Wednesday, 7 November 2018

peer review - How to deal with repeated resubmissions of a bad paper (as a reviewer)?


(Context: theoretical computer science.)


I just received a review request; I have previously reviewed three previous versions of the same submission (twice for conferences, once for a journal), recommending rejection each time. For one of the conferences, there was discussion between reviewers and PC members; all reviewers agreed that the paper was “strong reject”.



Between each iteration, the paper has been lightly revised, but never addressing two fundamental problems: the novel content is very insubstantial, and the write-up contains substantial self-plagiarism.


The author(s) have/has extensive publication records, containing some genuinely significant work, but also a very large amount of repetition, often to the extent of self-plagiarism.


My current response is: accept to do the review (first letting the editor know that I have reviewed earlier versions and recommended rejection); then see what significant changes have been made, and if the major problems haven't been addressed, re-reject with essentially the same criticisms as before.


A generous referee might reasonably judge the work substantial enough for a third-tier conference, and not notice the self-plagiarism; so I guess the paper will probably strike it lucky and get published sooner or later. Is there anything else I can or should be doing to forestall this? Or should I accept that bad papers do get published, and that the damage the authors are causing to their reputation with referees/editors along the way is enough censure?



Answer



This type of repeated submission of junk is something that I truly hate, but also don't know any good way of dealing with. The problem is that the same freedom that supports novel science also leaves room for this type of "publication-shopping." In essence: any more unified method of "disapproving" junk papers, to prevent them from wasting everybody's time, will also work against highly novel papers that are meeting resistance from entrenched communities---see, for example, the decades-long fight Barbara McClintock faced in getting her work on gene regulation accepted.


We are thus left with the current and default system, in which each publication judges independently, and in which reviewers face frustrating situations like the one you describe.
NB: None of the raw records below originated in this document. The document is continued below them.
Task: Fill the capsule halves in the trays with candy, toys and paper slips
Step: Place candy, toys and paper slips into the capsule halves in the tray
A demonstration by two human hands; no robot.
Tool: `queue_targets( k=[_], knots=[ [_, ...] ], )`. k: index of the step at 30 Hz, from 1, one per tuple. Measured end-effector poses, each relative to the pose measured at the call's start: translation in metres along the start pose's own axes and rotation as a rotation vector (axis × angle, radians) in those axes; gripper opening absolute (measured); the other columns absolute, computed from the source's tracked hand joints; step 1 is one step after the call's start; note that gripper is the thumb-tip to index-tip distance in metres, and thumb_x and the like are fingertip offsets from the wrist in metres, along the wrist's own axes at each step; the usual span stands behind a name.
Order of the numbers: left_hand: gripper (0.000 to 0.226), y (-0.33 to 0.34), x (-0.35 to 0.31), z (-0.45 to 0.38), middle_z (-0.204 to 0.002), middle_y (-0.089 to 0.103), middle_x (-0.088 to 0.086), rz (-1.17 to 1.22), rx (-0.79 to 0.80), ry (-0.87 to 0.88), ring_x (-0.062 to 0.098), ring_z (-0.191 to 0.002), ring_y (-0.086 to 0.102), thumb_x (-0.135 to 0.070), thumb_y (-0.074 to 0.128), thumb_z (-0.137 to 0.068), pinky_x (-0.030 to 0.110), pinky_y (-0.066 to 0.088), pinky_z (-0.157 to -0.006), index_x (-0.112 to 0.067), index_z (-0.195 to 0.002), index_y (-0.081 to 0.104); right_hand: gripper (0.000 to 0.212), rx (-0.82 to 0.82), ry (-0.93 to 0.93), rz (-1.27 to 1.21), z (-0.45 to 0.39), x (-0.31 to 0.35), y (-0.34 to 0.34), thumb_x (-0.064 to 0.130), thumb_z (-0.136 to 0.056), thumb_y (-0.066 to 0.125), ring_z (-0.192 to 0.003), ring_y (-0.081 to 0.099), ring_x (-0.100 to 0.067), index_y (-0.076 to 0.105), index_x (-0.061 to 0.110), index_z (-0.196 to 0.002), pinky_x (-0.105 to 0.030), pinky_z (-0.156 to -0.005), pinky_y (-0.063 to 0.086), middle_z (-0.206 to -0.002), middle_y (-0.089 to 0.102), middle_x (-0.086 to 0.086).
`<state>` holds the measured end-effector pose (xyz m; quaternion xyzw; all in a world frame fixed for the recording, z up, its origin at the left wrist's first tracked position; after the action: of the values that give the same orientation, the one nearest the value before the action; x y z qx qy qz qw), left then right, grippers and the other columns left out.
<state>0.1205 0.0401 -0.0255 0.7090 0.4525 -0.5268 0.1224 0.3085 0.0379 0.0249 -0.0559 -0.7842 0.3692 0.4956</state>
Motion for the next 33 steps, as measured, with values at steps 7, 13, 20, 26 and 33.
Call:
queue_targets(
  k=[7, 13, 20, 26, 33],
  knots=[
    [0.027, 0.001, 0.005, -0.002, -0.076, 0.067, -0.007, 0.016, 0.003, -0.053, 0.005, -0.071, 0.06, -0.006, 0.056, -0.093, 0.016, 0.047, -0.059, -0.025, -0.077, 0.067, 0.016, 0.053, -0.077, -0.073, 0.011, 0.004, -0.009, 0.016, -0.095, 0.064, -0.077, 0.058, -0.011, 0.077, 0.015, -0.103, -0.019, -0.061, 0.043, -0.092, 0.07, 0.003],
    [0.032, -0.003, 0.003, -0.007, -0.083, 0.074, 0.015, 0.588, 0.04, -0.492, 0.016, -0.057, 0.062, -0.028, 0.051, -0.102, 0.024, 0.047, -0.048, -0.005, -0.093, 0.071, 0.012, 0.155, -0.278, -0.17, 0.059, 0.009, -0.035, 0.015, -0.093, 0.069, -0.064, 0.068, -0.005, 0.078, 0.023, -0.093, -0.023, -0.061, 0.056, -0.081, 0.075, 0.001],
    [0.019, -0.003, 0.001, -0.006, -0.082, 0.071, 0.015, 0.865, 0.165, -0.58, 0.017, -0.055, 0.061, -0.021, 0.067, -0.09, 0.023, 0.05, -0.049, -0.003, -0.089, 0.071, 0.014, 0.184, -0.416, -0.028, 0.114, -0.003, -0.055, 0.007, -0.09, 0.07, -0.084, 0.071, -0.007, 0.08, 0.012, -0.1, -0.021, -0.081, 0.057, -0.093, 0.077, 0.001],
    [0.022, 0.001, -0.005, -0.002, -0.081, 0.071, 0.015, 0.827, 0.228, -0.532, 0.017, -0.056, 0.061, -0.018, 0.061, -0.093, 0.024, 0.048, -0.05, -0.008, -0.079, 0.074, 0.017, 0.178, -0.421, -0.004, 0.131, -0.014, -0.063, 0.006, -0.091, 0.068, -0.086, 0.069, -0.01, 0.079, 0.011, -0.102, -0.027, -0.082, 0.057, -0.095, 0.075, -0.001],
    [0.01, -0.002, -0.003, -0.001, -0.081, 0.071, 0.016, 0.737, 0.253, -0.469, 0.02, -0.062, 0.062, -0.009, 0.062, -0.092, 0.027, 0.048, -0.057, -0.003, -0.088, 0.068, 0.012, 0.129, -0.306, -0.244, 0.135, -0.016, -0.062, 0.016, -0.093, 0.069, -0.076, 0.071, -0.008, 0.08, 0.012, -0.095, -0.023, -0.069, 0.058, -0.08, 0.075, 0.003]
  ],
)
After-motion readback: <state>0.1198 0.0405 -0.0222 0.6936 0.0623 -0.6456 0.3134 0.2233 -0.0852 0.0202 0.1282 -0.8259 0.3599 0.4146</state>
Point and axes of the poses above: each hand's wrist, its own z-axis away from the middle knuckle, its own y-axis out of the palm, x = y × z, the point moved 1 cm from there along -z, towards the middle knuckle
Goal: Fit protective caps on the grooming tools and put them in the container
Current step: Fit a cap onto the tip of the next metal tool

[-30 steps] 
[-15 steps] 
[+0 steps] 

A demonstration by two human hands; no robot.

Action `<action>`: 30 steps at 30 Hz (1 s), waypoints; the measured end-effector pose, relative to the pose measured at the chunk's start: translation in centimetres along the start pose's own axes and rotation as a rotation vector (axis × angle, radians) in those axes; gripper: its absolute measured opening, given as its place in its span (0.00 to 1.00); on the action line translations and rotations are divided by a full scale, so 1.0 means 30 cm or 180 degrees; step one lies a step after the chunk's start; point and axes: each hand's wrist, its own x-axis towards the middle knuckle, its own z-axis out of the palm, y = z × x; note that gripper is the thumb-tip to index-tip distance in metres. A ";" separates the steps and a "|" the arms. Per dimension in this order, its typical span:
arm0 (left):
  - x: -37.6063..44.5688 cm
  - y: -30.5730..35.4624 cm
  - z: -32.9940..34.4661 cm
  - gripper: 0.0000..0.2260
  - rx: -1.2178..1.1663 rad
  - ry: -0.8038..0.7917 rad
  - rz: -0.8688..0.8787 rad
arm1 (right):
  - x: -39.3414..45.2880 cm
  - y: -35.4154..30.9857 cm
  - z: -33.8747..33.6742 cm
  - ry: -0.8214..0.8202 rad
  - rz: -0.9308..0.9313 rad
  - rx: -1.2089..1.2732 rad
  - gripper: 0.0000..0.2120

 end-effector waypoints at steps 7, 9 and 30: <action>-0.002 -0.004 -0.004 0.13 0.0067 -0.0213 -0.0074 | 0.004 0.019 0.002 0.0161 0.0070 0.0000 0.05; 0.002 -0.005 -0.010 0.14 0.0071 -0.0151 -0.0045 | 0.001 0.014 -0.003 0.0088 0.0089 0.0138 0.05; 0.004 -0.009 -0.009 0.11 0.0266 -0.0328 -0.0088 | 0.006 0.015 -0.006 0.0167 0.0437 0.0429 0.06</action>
My recommendation, then, is simply to judge the paper on its merits, of which it has little. The biggest key strike is the self-plagiarism: once you've discovered that, the rest doesn't really matter, because self-plagiarism is an offense worth rejecting a paper over in and of itself.


I would recommend informing the editor, along with informing the editor about the history of the paper. They may then either judge whether to speedily reject the paper (and possibly initiate proceedings against the authors for the self-plagiarism), or whether to ask you to formally write this assessment as a review.